Rasmus shuffled closer and almost ran out of seat. “Remarkable!”
“I’ll keep it brief. The Pilot Fish were to send a signal when they found somewhere matching the requirements of life. They found one – we called it Cadia. Our world is dying, this was a fresh start. Your mother and I fled here and closed the path behind us. If I had known this world were inhabited, I'd have never-- There! I’ve rerouted the signal. I don’t have the tools for anything else. I’ve told them to wait, I’ve told them to hide. If the signal ever starts transmitting again, I’ve told them to find you. And I guess they have. Love you both, see you soon.” The speaker-box hissed and returned to silence. Sarah threw her arms around Peter and danced in a circle with hops of excitement while Peter’s head bobbed up and down on a ratchet.

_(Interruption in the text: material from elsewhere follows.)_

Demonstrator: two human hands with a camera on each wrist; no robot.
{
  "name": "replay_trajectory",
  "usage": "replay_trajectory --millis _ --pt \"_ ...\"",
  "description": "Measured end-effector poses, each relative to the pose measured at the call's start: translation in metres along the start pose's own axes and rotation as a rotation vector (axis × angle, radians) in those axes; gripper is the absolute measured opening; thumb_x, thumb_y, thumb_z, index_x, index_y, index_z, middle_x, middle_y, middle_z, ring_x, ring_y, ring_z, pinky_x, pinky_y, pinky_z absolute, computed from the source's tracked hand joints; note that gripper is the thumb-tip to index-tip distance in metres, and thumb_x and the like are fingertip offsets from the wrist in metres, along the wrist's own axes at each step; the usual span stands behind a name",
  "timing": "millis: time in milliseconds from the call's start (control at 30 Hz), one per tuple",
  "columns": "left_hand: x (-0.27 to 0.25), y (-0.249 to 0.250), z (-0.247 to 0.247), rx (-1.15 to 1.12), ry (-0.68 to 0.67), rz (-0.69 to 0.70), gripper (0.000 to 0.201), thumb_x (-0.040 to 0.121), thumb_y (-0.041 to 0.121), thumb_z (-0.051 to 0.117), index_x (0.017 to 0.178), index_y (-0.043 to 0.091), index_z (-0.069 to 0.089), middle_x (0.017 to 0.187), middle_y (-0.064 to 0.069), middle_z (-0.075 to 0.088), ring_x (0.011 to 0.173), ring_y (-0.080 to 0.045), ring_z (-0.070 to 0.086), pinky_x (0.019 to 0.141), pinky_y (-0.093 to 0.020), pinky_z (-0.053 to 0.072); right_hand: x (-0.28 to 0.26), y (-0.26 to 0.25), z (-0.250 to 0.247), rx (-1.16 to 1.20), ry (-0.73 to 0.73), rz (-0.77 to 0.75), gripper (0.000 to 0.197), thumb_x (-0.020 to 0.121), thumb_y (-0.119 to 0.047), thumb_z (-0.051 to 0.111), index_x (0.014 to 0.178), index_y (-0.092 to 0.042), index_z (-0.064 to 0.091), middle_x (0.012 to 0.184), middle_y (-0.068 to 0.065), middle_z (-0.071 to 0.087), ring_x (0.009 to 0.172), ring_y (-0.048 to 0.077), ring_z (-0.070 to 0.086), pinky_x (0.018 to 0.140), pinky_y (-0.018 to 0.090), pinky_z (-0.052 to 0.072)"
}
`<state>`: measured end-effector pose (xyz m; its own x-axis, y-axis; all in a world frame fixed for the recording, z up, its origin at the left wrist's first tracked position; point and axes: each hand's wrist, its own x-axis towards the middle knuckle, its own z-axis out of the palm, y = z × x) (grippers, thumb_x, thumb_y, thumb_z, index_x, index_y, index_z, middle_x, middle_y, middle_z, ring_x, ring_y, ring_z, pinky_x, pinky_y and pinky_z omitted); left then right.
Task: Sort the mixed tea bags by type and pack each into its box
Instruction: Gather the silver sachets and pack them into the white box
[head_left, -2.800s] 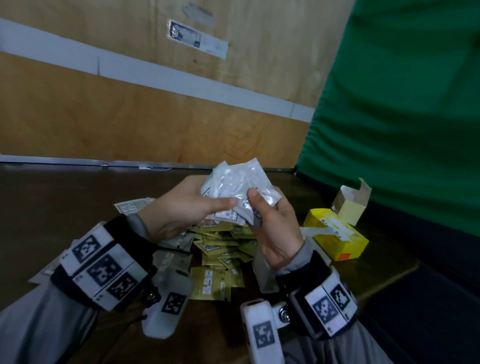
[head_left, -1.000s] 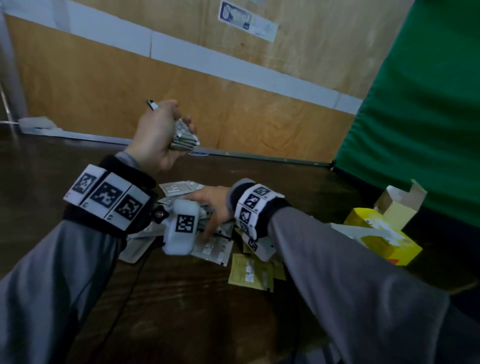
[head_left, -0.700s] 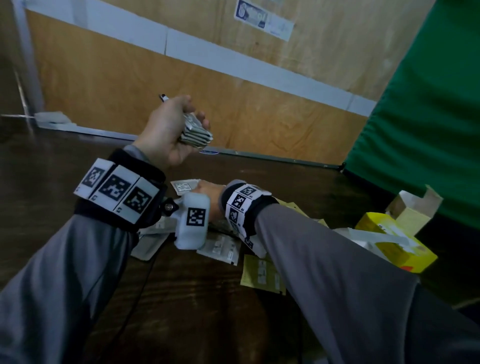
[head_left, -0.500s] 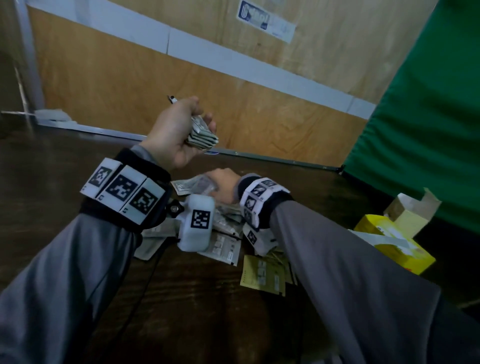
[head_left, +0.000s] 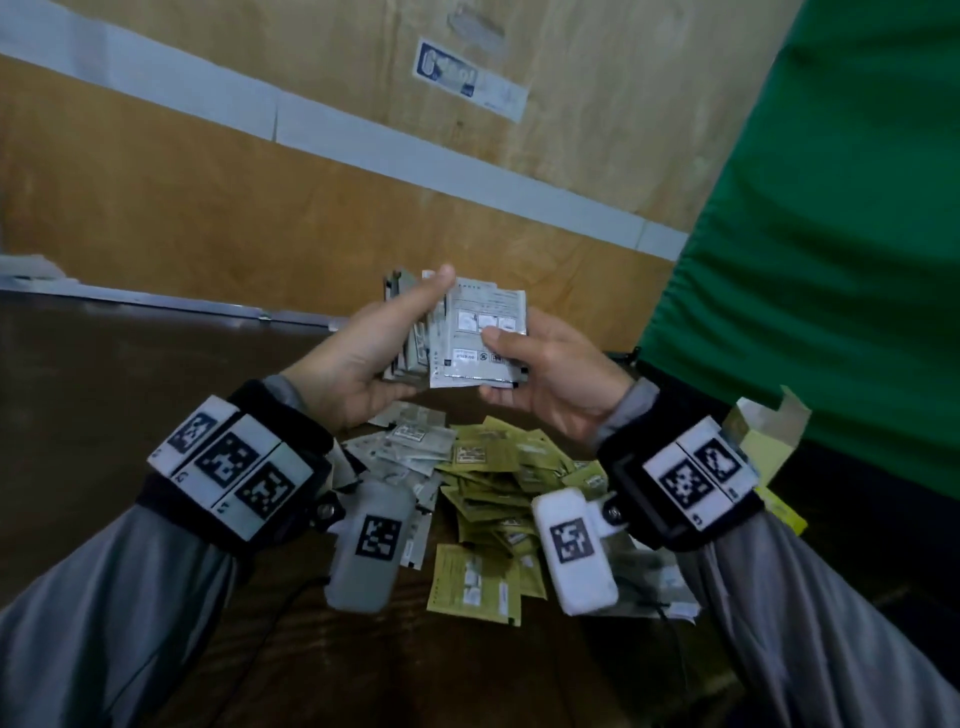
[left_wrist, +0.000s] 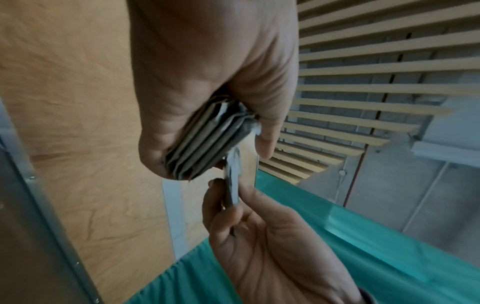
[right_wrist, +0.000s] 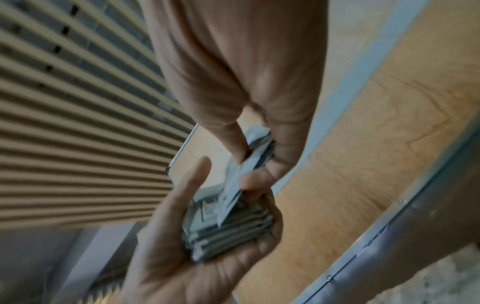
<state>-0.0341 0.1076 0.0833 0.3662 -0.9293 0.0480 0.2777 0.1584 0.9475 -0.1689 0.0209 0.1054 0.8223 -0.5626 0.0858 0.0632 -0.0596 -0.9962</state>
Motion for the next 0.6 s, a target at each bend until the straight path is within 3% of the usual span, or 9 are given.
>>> replay_trajectory --millis 133,233,300,367,433,500,600 --pt "-0.004 -0.009 0.017 -0.048 -0.003 0.106 0.028 0.088 0.016 0.061 0.116 0.01 0.064 0.11 -0.015 0.07 0.1 -0.031 0.068 0.085 -0.043 0.056 -0.001 0.008 -0.004 -0.088 0.201 -0.076 0.03 0.091 -0.007 0.057 0.119 0.002 0.054 0.087 0.008 0.065 0.062 0.011 0.066 0.048 0.019 0.054" --pt "-0.006 -0.011 0.024 -0.18 -0.028 0.071 0.034 0.091 0.011 0.055 0.125 0.012 0.057 0.113 -0.015 0.068 0.091 -0.027 0.069 0.077 -0.039 0.057 0.0 0.013 -0.007 -0.23 0.311 -0.126 0.017 0.083 -0.011 0.069 0.094 0.001 0.063 0.075 0.009 0.065 0.05 0.007 0.06 0.042 0.019 0.048" --pt "-0.006 -0.012 0.026 -0.223 -0.043 0.074 0.04 0.093 0.006 0.05 0.128 0.023 0.052 0.111 -0.011 0.07 0.086 -0.023 0.069 0.072 -0.036 0.058 -0.001 0.018 -0.009 -0.441 0.319 -0.155 0.017 0.078 -0.02 0.074 0.083 -0.005 0.067 0.074 0.006 0.068 0.057 0.008 0.06 0.054 0.022 0.051" --pt "-0.004 -0.015 0.025 -0.204 0.004 0.066 0.045 0.094 0.003 0.047 0.133 0.026 0.048 0.111 -0.009 0.07 0.09 -0.024 0.069 0.076 -0.039 0.057 -0.002 0.02 -0.01 -0.701 0.356 -0.168 0.029 0.074 -0.037 0.076 0.079 -0.009 0.071 0.076 0.002 0.07 0.064 0.009 0.058 0.063 0.025 0.05" --pt "-0.002 -0.017 0.025 -0.229 0.061 0.013 0.042 0.094 0.004 0.046 0.134 0.02 0.048 0.105 -0.011 0.071 0.079 -0.022 0.072 0.063 -0.035 0.059 -0.003 0.018 -0.011 -0.877 0.406 -0.196 0.039 0.072 -0.049 0.074 0.079 -0.011 0.069 0.077 -0.001 0.07 0.066 0.009 0.059 0.064 0.024 0.049" --pt "-0.004 -0.017 0.026 -0.247 0.077 -0.059 0.033 0.095 0.006 0.048 0.127 0.004 0.054 0.094 -0.016 0.07 0.06 -0.021 0.07 0.046 -0.028 0.055 -0.003 0.015 -0.012 -0.947 0.406 -0.231 0.046 0.068 -0.052 0.075 0.087 -0.013 0.063 0.085 -0.003 0.066 0.073 0.011 0.06 0.065 0.026 0.051" --pt "-0.005 -0.019 0.029 -0.252 0.128 -0.061 0.027 0.093 0.011 0.058 0.11 -0.009 0.062 0.088 -0.025 0.069 0.057 -0.028 0.069 0.047 -0.035 0.057 -0.002 0.014 -0.008 -0.627 0.311 -0.105 0.048 0.067 -0.032 0.082 0.098 -0.005 0.057 0.078 0.002 0.061 0.056 0.01 0.058 0.045 0.024 0.049"
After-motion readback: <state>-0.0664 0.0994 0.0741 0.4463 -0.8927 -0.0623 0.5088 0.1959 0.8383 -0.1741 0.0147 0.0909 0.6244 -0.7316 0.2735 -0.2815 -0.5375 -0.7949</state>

“See you soon!” she shrieked. “Soon! How soon is soon?”
“I don’t understand any of this. Mr. Rasmus, what’s a Pilot Fish?” Erica asked.
“I think it might mean we’re in trouble,” he said grimly. “Small, mostly harmless.” He nodded towards Peter. “They travel in the shadows of predators.”
Sarah stopped her dance and looked towards Mr. Rasmus. “What does that mean?”
“It means-” Erica said.
“-A shark is coming,” Rasmus interrupted.